Apparently, pre-owned consoles taken in by Circuit City--before the chain officially closed its doors--contained personal information such as credit card numbers and homemade porn that was never deleted before liquidation.

It's truly unfortunate that Circuit City ultimately closed its doors. Locally, the building sits deserted, with shadows darting within its darkened windows like ghosts of previous consumers and employees trapped in time. Grass is beginning to reach up to the sun through cracks in the pavement. At one time, the store thrived with business and showed no sign of its economical troubles, it's bright sign a beacon of economic success and electronic wonder. It was a great place to pick up gadgets, gizmos, and much-needed hardware, and for some, a handy place to trade in used gaming consoles.

For consumers who actually did trade in used consoles such as the Nintendo Wii, PlayStation 3, and Xbox 360 before the corporation closed its doors, they may find themselves in a bit of a pickle. As it turns out, Circuit City liquidated everything--including gaming consoles. The catch is that Circuit City did not wipe the drives before selling off the used merchandise. What this means is that personal information stored on the hard drives (or other data storage devices) remained intact if the consumer did not remove the information prior to selling the device.

That, of course, is bad news. Third party buyers now have access to a plethora of personal data consisting of credit cards details, photos, videos, downloaded retail and arcade games, and even home-made porn. One firm that bought a good chunk of the used console stock from Circuit City even claimed that most of them were actually broken, or "non-functioning" as stated. Once the firm began to repair all the damaged consoles, it discovered loads of sensitive, personal data.

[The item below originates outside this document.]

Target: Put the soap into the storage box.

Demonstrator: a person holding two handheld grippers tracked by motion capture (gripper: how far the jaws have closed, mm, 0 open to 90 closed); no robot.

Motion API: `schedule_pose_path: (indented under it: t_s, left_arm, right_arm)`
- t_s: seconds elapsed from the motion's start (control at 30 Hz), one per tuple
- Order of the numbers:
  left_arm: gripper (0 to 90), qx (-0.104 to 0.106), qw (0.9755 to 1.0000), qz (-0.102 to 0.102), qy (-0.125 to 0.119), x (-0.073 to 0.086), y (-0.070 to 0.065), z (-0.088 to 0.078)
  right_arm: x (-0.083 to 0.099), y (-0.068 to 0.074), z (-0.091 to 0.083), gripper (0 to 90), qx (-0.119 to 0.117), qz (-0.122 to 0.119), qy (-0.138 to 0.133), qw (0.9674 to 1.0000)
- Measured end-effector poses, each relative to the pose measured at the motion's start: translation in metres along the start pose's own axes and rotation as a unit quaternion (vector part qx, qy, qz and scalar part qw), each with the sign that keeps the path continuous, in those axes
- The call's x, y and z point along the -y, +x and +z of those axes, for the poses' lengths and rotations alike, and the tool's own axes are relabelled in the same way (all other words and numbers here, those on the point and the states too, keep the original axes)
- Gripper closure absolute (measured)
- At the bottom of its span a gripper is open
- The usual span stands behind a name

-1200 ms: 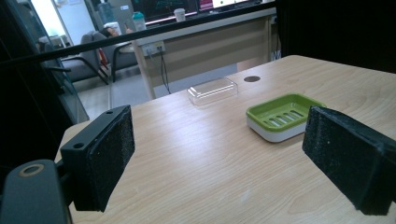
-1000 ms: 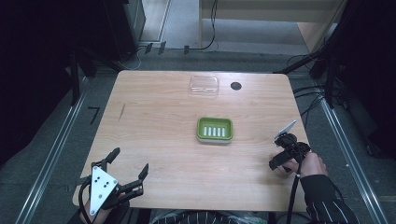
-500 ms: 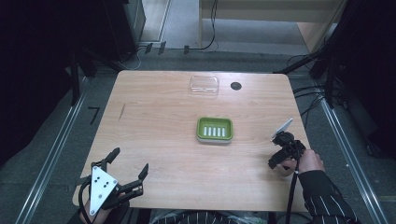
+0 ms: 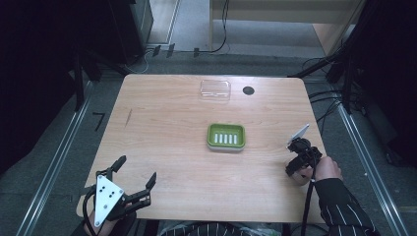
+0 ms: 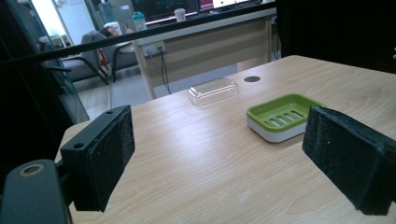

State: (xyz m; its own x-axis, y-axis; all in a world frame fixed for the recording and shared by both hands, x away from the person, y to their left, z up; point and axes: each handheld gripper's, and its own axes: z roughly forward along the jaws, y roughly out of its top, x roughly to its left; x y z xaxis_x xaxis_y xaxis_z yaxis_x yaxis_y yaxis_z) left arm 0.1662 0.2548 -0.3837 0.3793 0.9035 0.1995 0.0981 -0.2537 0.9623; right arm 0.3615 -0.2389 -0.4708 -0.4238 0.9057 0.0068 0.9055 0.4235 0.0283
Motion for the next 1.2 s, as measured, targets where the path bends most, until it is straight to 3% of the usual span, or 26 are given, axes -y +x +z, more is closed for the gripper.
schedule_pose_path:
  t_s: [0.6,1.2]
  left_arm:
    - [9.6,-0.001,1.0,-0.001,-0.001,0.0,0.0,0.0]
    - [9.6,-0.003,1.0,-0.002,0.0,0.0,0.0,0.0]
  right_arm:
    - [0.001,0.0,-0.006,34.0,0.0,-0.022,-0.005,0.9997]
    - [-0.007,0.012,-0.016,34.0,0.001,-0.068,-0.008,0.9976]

"The facility discovered this while repairing the damaged consoles," reports Kotaku. "They'd fix them, turn them on, test their network connectivity, then suddenly start receiving friend requests, chat requests, game invites, etc. What's more, with the user details still recorded on the system, they could have easily purchased game content on an unsuspecting former owner's credit card." To back up the claim, the unnamed firm sent images showing stacks and shelves of Xbox 360 and PlayStation 3 consoles.

While the idea is somewhat humorous--especially visualizing someone's homemade porn planted on an Xbox 360 hard drive--it's a good eye-opener to the fact that even gaming machines can compromise personal security. Even game-related stores such as EBGames are notorious for not inspecting used hardware thoroughly. As witness to that effect, it personally took three tries to get a working, used PlayStation Portable: the first one locked up completely, and the second one had a bad thumbstick and a dead pixel. Thankfully, the third PSP still functions well today, however unbeknown to the local EBGames shop, it contained a memory card housing the prior owner's pictures and other personal information.

Way to go.

The message here is that consumers should wipe all personal information from any electronic device before selling it, whether it's an iPod Touch, PSP, Xbox 360, or a 500 GB external hard drive. Obviously retail organizations will not thoroughly wipe personal data, and it may be that external shops hired by said corporations may actually access that data if the devices go in for repair. With that in mind, consumers should be extremely cautious.

As the famous X-Files saying goes, Trust No One.